**** THE DATA
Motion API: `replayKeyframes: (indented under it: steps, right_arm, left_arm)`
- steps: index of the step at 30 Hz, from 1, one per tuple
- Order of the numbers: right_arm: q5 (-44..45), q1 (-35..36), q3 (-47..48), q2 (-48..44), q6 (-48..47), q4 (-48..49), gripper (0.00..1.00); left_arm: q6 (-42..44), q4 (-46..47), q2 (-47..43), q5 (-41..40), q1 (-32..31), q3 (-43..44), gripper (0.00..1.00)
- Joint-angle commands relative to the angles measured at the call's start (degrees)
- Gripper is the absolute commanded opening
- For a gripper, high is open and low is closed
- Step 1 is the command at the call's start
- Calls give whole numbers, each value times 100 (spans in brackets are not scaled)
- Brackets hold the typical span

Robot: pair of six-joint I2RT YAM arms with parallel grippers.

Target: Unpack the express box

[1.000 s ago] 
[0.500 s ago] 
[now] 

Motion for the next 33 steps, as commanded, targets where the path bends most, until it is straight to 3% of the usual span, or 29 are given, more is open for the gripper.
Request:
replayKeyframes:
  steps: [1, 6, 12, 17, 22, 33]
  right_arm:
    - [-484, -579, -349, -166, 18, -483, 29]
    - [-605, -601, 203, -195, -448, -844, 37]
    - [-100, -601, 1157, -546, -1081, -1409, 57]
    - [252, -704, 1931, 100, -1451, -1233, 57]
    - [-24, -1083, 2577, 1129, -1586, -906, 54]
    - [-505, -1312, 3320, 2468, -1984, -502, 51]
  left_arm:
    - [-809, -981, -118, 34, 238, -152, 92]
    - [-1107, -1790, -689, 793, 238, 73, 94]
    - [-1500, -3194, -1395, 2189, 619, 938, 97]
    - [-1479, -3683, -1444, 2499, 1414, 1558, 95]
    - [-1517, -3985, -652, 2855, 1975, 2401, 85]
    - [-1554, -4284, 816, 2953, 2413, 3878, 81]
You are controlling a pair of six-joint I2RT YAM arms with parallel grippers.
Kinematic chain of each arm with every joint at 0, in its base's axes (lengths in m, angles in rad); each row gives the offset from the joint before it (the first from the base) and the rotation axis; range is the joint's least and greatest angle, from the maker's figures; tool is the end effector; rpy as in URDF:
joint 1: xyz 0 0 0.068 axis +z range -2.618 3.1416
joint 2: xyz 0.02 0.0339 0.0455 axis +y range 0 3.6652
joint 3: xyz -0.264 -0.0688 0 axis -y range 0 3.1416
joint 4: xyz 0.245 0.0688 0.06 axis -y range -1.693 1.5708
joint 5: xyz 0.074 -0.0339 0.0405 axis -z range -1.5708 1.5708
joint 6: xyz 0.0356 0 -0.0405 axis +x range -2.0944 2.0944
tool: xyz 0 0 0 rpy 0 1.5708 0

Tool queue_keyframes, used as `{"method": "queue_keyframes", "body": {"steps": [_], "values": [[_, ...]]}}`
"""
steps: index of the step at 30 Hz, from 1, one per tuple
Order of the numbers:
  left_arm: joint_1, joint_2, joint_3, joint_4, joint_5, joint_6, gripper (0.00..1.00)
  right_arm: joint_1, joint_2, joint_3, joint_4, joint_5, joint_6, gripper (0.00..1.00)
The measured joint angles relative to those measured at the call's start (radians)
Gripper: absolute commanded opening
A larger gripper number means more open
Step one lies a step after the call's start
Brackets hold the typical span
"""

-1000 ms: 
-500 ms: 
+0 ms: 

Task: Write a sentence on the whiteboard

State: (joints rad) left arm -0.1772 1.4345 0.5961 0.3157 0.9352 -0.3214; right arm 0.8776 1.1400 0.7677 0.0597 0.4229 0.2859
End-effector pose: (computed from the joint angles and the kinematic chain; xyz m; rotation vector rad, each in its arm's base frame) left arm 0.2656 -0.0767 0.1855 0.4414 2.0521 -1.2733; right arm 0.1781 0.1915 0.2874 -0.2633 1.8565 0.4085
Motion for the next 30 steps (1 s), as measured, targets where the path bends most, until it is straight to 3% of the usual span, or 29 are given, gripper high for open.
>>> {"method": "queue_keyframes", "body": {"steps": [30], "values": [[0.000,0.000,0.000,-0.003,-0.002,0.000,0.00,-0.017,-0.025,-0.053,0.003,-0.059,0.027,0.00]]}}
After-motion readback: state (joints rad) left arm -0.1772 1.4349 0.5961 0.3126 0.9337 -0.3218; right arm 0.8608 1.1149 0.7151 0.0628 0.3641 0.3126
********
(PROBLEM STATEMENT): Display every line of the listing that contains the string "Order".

(COMPLETED TASK):
- Order of the numbers: right_arm: q5 (-44..45), q1 (-35..36), q3 (-47..48), q2 (-48..44), q6 (-48..47), q4 (-48..49), gripper (0.00..1.00); left_arm: q6 (-42..44), q4 (-46..47), q2 (-47..43), q5 (-41..40), q1 (-32..31), q3 (-43..44), gripper (0.00..1.00)
Order of the numbers:

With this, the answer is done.